_TASK DIRECTIONS:_ Could you print exactly the lines of the listing below, starting at the line that has "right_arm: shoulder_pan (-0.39" and ending at the line that has "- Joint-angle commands", and only those lines?

_LISTED RECORDS:_
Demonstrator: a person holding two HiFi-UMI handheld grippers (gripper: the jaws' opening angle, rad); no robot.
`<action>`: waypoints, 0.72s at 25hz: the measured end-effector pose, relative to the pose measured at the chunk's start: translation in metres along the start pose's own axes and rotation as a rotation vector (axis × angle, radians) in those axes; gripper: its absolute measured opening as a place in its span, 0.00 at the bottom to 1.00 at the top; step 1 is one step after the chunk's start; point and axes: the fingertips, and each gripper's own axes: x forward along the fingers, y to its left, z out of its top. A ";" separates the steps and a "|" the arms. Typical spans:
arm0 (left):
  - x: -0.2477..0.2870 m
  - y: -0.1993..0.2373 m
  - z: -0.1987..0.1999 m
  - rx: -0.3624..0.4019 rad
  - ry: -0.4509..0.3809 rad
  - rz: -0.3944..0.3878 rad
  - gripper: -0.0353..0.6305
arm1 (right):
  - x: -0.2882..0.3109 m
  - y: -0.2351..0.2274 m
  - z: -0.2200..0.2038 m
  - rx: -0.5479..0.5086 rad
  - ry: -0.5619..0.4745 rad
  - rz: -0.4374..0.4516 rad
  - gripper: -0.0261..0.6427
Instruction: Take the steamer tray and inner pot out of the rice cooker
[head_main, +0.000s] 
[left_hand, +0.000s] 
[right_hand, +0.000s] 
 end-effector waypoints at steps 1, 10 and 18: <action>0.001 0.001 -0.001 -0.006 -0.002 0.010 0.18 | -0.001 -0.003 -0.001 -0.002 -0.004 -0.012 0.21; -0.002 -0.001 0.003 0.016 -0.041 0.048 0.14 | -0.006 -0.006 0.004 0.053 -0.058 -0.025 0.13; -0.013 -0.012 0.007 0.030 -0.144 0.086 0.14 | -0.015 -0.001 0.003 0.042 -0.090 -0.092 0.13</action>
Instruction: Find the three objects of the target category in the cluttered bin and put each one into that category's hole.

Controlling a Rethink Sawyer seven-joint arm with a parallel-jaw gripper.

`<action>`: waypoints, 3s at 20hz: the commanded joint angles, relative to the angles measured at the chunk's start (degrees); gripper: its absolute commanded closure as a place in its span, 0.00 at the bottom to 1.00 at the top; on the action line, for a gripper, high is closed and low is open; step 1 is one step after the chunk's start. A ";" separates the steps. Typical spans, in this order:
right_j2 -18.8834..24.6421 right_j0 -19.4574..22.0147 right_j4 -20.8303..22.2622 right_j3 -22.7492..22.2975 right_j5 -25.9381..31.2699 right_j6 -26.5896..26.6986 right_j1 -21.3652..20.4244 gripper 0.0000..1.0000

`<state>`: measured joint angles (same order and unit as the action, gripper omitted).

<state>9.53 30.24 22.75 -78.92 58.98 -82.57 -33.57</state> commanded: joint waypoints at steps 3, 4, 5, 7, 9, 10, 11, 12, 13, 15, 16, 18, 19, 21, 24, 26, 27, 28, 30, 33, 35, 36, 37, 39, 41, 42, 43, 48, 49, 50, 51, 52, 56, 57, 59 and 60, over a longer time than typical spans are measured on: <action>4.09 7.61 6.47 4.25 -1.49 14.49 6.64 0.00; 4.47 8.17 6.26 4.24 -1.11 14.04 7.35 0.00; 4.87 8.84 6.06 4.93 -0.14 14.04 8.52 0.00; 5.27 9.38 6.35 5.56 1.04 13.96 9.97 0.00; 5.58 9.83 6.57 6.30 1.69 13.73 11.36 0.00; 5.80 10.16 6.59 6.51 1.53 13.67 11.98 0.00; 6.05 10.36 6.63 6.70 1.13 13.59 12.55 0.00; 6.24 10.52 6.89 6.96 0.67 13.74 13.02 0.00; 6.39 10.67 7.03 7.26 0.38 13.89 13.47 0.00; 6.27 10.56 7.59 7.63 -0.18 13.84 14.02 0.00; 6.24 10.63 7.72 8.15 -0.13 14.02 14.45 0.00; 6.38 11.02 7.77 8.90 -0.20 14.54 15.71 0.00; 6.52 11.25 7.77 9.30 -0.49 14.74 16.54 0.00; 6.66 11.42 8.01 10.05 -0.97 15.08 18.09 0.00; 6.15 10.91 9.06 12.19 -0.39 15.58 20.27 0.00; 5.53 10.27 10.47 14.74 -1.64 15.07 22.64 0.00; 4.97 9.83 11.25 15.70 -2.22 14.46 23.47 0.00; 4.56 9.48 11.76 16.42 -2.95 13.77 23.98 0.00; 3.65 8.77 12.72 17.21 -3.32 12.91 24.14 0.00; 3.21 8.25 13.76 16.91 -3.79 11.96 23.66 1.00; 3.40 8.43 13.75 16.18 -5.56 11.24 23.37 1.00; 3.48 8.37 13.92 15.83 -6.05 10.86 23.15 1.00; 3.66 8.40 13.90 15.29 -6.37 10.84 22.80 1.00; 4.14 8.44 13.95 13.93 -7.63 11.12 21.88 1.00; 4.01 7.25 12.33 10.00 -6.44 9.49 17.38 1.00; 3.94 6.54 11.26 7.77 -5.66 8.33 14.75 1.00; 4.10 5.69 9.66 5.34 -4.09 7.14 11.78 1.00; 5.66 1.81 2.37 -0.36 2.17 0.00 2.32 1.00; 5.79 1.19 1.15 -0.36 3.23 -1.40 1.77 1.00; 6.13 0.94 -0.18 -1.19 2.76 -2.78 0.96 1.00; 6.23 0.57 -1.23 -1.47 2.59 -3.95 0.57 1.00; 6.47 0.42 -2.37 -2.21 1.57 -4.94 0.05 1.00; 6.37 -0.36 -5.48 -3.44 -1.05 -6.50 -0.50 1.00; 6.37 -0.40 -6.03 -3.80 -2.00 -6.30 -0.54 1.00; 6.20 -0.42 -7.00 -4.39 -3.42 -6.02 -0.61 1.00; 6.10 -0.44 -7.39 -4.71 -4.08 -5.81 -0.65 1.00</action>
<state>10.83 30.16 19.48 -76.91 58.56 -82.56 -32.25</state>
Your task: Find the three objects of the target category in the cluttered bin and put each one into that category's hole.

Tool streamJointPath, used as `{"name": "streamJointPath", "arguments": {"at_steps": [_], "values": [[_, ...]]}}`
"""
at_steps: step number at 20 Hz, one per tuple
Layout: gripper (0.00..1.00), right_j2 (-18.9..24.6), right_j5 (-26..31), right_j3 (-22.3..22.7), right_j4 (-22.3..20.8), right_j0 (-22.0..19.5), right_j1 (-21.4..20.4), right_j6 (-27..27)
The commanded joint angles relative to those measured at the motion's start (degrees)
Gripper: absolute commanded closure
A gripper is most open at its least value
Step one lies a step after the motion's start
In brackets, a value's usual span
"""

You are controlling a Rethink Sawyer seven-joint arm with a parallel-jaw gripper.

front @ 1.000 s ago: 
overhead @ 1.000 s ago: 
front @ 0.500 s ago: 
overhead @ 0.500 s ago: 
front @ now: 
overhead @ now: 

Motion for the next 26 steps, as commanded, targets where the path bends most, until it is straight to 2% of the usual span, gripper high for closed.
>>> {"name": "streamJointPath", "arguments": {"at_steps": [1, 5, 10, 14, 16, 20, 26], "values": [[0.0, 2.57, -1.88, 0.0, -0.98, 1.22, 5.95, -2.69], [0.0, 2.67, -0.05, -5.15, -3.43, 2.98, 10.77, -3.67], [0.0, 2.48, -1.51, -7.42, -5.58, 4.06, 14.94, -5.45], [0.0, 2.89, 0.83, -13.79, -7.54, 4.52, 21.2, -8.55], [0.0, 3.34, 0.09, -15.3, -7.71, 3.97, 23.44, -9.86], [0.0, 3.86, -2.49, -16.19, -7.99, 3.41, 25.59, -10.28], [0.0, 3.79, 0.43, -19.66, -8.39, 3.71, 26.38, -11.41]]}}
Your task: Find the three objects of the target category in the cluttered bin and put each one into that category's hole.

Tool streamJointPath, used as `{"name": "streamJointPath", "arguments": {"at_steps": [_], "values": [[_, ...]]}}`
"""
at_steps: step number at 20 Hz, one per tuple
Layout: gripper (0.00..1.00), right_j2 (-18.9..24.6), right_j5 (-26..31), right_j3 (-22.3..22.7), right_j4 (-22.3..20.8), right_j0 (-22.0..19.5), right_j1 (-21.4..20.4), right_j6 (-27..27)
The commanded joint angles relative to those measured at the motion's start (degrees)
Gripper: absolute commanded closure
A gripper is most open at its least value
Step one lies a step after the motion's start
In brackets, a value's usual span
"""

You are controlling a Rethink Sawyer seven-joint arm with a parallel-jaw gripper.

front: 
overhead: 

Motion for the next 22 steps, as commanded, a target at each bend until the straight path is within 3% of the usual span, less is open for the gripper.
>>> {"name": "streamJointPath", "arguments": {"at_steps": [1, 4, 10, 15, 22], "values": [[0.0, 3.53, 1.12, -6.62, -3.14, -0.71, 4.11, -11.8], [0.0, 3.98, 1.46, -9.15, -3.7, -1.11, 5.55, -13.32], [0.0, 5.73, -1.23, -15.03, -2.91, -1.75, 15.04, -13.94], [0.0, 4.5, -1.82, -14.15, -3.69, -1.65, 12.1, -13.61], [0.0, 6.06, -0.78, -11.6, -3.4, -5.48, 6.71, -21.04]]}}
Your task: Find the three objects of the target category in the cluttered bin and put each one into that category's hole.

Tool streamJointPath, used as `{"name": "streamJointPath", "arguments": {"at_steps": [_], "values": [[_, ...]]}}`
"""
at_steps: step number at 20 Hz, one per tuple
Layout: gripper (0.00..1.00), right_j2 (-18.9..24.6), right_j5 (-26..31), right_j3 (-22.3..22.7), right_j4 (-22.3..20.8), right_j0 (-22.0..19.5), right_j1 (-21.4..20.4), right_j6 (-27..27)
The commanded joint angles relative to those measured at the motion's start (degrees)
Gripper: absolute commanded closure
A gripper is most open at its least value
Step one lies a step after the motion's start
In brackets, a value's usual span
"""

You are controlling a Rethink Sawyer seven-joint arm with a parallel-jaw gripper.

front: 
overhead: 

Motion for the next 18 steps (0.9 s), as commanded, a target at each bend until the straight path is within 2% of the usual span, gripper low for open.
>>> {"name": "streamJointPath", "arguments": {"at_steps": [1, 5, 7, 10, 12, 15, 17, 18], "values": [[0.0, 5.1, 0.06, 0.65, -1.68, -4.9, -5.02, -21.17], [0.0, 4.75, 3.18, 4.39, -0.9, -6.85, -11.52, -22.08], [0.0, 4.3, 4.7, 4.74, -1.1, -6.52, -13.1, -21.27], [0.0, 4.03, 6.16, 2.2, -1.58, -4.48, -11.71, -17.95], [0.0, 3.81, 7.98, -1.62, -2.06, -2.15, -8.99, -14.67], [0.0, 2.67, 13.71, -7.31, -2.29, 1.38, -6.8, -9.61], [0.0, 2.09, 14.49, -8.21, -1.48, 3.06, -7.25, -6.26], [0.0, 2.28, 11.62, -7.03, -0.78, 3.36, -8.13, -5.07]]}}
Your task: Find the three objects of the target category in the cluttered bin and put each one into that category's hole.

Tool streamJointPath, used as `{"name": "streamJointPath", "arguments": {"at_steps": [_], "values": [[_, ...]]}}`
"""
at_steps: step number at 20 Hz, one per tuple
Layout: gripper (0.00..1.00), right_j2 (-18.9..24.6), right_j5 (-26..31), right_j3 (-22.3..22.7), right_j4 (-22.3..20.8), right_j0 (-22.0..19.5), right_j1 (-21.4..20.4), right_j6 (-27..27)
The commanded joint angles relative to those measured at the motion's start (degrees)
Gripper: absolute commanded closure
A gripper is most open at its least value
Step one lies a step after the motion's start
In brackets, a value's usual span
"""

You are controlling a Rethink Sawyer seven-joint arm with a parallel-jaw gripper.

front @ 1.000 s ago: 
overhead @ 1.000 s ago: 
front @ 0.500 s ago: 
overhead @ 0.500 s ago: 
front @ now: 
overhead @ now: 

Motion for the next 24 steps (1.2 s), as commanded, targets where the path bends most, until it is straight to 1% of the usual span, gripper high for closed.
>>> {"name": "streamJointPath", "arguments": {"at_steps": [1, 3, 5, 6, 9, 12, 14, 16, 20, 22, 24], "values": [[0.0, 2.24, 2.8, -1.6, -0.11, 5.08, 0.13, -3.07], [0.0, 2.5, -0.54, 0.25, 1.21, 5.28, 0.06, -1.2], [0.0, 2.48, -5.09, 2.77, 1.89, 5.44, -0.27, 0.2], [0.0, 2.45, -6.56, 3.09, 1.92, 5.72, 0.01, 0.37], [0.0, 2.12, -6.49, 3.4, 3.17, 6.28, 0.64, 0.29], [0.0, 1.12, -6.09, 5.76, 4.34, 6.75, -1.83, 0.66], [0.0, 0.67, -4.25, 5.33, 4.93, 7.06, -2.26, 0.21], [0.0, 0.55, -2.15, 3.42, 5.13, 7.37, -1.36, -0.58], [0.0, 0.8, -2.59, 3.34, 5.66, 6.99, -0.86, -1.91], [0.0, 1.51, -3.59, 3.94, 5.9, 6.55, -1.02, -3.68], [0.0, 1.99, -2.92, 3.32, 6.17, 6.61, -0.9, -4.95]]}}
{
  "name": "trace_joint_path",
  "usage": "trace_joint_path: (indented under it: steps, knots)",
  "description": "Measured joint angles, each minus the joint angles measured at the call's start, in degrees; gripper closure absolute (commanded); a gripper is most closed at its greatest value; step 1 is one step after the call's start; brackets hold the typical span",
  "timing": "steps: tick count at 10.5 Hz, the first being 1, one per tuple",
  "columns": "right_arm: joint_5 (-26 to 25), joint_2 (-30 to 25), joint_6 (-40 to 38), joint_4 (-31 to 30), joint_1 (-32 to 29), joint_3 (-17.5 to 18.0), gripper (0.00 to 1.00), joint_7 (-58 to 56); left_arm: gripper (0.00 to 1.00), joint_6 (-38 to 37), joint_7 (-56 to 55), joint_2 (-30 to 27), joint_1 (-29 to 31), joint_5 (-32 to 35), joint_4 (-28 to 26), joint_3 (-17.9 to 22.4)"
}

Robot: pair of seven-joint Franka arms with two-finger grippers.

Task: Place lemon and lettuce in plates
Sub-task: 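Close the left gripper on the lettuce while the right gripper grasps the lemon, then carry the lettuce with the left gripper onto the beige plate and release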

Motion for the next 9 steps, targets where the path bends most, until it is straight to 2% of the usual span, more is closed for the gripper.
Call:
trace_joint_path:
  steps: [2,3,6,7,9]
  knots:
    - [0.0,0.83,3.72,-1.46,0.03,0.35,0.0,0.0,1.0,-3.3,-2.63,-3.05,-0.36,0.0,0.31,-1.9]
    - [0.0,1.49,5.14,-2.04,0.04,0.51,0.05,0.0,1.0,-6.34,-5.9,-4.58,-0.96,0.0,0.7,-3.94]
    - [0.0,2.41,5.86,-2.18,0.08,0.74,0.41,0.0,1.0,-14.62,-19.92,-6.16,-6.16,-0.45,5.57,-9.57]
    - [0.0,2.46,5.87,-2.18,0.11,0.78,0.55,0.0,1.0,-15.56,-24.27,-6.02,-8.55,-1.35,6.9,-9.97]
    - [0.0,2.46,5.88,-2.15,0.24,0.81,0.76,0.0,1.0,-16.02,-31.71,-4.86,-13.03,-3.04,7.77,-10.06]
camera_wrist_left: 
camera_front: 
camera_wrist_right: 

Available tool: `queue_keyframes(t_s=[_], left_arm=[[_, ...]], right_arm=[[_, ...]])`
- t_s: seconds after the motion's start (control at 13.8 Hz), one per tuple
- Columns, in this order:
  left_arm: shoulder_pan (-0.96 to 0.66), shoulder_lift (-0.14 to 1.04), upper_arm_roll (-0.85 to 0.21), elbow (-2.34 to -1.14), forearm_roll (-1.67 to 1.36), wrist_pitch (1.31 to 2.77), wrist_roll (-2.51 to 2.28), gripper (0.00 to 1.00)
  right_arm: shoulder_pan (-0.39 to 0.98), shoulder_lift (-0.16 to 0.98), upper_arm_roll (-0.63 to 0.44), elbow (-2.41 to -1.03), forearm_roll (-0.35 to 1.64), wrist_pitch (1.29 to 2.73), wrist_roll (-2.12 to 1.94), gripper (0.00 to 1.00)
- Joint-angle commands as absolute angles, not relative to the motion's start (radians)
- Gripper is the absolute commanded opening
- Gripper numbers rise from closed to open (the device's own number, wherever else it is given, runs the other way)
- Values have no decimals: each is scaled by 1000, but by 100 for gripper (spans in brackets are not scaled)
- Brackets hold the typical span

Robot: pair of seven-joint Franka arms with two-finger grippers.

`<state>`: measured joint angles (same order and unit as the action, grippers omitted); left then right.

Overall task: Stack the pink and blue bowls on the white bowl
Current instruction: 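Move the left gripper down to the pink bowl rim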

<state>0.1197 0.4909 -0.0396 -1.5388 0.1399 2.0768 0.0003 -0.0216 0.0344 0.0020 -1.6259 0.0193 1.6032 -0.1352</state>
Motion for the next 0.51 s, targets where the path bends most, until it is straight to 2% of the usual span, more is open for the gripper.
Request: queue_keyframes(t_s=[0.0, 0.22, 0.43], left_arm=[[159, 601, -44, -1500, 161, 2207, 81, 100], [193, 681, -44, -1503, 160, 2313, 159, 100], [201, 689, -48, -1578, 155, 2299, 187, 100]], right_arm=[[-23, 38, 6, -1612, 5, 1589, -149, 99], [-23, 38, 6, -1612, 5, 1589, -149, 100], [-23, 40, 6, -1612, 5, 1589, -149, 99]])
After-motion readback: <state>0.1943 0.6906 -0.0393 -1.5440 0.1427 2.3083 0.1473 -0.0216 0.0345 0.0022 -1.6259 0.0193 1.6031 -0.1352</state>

_EXERCISE OUTPUT:_
  right_arm: shoulder_pan (-0.39 to 0.98), shoulder_lift (-0.16 to 0.98), upper_arm_roll (-0.63 to 0.44), elbow (-2.41 to -1.03), forearm_roll (-0.35 to 1.64), wrist_pitch (1.29 to 2.73), wrist_roll (-2.12 to 1.94), gripper (0.00 to 1.00)
- Joint-angle commands as absolute angles, not relative to the motion's start (radians)

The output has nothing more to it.